Data extracted from a collection:
────────────────
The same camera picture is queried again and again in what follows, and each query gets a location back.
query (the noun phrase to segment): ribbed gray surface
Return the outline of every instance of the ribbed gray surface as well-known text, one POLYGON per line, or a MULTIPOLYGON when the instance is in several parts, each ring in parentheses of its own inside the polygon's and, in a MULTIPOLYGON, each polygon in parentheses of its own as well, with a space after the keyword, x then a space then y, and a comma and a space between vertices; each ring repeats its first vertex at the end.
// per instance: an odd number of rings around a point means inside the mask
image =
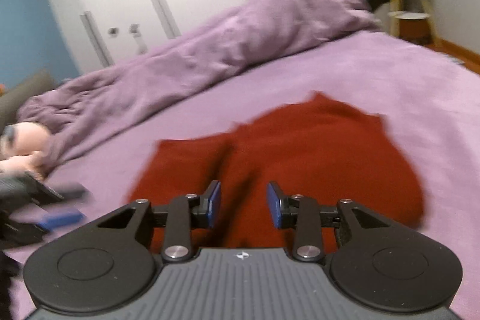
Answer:
MULTIPOLYGON (((29 320, 65 320, 38 310, 29 320)), ((186 264, 168 265, 137 301, 109 314, 78 320, 379 320, 404 316, 370 311, 347 300, 314 264, 283 249, 202 250, 186 264), (242 252, 248 257, 238 256, 242 252)), ((446 309, 409 320, 453 320, 446 309)))

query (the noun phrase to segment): red garment
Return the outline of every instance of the red garment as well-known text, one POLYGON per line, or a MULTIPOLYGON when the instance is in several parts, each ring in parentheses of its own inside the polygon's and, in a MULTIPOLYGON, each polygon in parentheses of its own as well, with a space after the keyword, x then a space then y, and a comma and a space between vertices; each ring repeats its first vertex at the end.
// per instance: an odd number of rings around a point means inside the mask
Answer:
MULTIPOLYGON (((387 217, 416 226, 423 213, 418 180, 391 144, 377 116, 317 93, 305 103, 280 107, 230 133, 194 140, 165 140, 130 199, 154 205, 175 196, 202 193, 222 182, 215 228, 195 230, 204 247, 290 247, 292 232, 274 228, 266 185, 277 181, 286 194, 335 205, 354 199, 387 217)), ((335 240, 323 230, 325 248, 335 240)), ((163 231, 155 232, 158 251, 163 231)))

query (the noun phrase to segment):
────────────────
*WHAT THIS TASK INVOLVES*.
Quote the preceding records in their entirety, excluding every picture.

*TASK RESULT*.
The same camera picture is queried again and again in what follows, and each query gets a location back.
query (the noun phrase to segment): ribbed gray surface
Return the outline of every instance of the ribbed gray surface as well-known text, one POLYGON per line, or a MULTIPOLYGON when the instance is in several parts, each ring in parentheses of its own inside the polygon's and, in a MULTIPOLYGON, each polygon in parentheses of its own as well, with a space after the keyword, x then a space then y, and a comma and a space between vertices; each ring repeats its first vertex at the end.
// per instance: an odd number of rings around a point means inside the mask
image =
Answer:
MULTIPOLYGON (((29 320, 65 320, 38 310, 29 320)), ((186 264, 168 265, 137 301, 109 314, 78 320, 379 320, 404 316, 370 311, 347 300, 314 264, 283 249, 202 250, 186 264), (242 252, 248 257, 238 256, 242 252)), ((446 309, 409 320, 453 320, 446 309)))

query (the noun phrase to segment): red garment
Return the outline of every instance of the red garment as well-known text, one POLYGON per line, or a MULTIPOLYGON when the instance is in several parts, each ring in parentheses of its own inside the polygon's and, in a MULTIPOLYGON, each polygon in parentheses of its own as well, with a space after the keyword, x then a space then y, and a comma and a space between vertices; each ring repeats its first vertex at the end.
// per instance: an odd number of rings around a point means inside the mask
Answer:
MULTIPOLYGON (((387 217, 416 226, 423 213, 418 180, 391 144, 377 116, 317 93, 305 103, 280 107, 230 133, 194 140, 165 140, 130 199, 154 205, 175 196, 202 193, 222 182, 215 228, 195 230, 204 247, 290 247, 292 232, 274 228, 266 185, 277 181, 286 194, 335 205, 354 199, 387 217)), ((335 240, 323 230, 325 248, 335 240)), ((163 231, 155 232, 158 251, 163 231)))

query (the noun phrase to segment):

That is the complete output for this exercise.